The decrease in operating income was mainly due to lower refining margins in the U.S. Gulf Coast, West Coast and Mid-Continent regions. A decline in retail and ethanol margins also contributed to the decrease in operating income. These declines were somewhat offset by significantly higher refining margins in the North Atlantic region.

Our third quarter refining throughput margin was $3.12 per barrel, which is a slight decrease versus third quarter 2011 of $13.24 per barrel. The decrease in refining throughput margin was mainly due to lower discounts on crude oils and feedstocks and lower margins for other products, such as petrochemical feedstocks and propane. However, we saw higher margins for gasoline and diesel in all of our regions, and diesel had the highest margins among our major products.

Our third quarter 2012 refining throughput volume averaged 2.6 million barrels per day. That was up 8,000 barrels per day from the third quarter of 2011. The increase in throughput volumes was mainly due to the acquisitions of the Pembroke and Meraux refineries in 2011, which was nearly offset by the lack of throughput at Aruba, hurricane-related downtime and slowdowns at our St. Charles, Memphis and Meraux refineries and unplanned downtime at our Meraux refinery, as a result of the crude unit fire in July. The Meraux refinery restarted its crude unit in mid-October.

Excluding the Aruba severance expense, refining cash operating expenses in the third quarter of 2012 were $3.72 per barrel, which was higher than the second quarter of 2012 mainly due to higher energy costs and increased maintenance expense. Operating expense though was lower than guidance due to lower than anticipated cost for catalysts than energy.

Our retail business reported quarterly operating income of $41 million, which includes a $12 million noncash asset impairment loss, as described in Note E to the financial tables. Retail operating income was $17 million in the U.S. and $24 million in Canada. The rising crude price environment squeezed retail fuel margins in both regions. Fuel volumes declined slightly compared to third quarter 2011 as weak gasoline demand impacted sales.

Our plan to separate our retail business and unlock value for our shareholders is moving forward. In October, we submitted our request to the IRS for a private letter ruling on a tax-efficient distribution of our retail business to our shareholders. Later this quarter, we expect to file a registration statement with the SEC. Given the timing of these events, we expect to complete the retail separation late in the first quarter or early second quarter of 2013.

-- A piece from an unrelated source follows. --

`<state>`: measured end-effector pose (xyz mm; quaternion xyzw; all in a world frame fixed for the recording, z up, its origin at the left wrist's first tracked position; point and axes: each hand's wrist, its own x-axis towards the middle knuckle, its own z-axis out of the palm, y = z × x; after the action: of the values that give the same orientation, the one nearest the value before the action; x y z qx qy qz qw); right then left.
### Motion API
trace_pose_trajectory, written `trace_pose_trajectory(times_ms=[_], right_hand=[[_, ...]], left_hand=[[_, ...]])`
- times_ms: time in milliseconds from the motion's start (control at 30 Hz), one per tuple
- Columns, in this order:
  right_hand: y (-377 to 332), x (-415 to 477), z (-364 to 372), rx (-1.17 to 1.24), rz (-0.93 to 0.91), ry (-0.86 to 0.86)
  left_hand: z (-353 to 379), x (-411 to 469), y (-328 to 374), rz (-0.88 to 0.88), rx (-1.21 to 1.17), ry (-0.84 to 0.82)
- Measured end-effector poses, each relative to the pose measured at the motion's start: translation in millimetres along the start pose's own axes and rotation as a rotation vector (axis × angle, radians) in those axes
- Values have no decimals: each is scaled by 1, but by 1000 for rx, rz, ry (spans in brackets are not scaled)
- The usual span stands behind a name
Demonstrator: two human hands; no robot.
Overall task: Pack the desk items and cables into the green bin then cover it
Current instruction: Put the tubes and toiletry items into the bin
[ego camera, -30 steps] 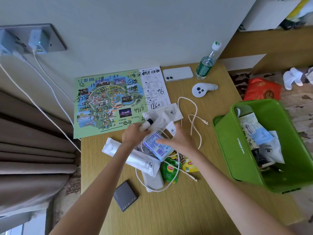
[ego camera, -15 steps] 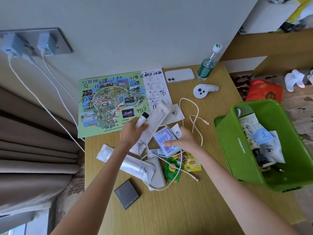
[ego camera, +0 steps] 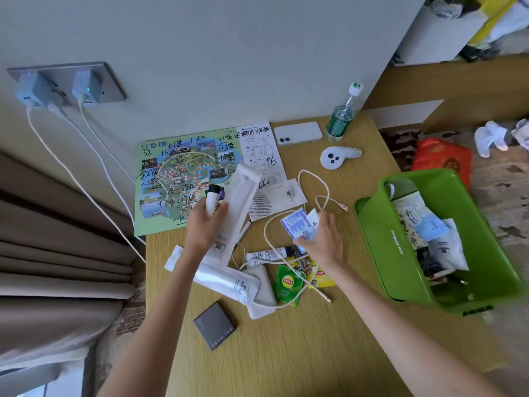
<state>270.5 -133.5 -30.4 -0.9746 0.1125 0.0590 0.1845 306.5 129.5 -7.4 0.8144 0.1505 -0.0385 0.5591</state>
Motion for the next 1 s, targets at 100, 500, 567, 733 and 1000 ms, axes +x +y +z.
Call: trace_pose_trajectory(times_ms=[100,500,567,733,1000], right_hand=[[-5,-7,6,-40,-25,-38],[8,-7,-87,175,-23,-51],[25,-10,-113,222,0,-18],[76,-21,-166,387,77,94],[150,-22,-198,420,203,270]], left_hand=[[3,-13,-3,-22,12,8],[61,-53,39,-32,-14,-152],[82,-57,58,-27,-62,-182],[133,-70,106,36,-117,-242],[195,-92,154,82,-109,-280]])
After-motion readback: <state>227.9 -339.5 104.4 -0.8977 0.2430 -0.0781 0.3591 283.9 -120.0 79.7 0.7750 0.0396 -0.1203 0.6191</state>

Our Ethanol segment reported a $73 million operating loss in the quarter, which was down $180 million from the third quarter of 2011, mainly due to much lower gross margins as high corn prices and excess ethanol inventories squeezed the margins to very low levels. As a result of the low margins, we reduced our ethanol production to average 2.4 million gallons per day in the third quarter of 2012, a decline of nearly 900,000 gallons per day compared to the third quarter of 2011.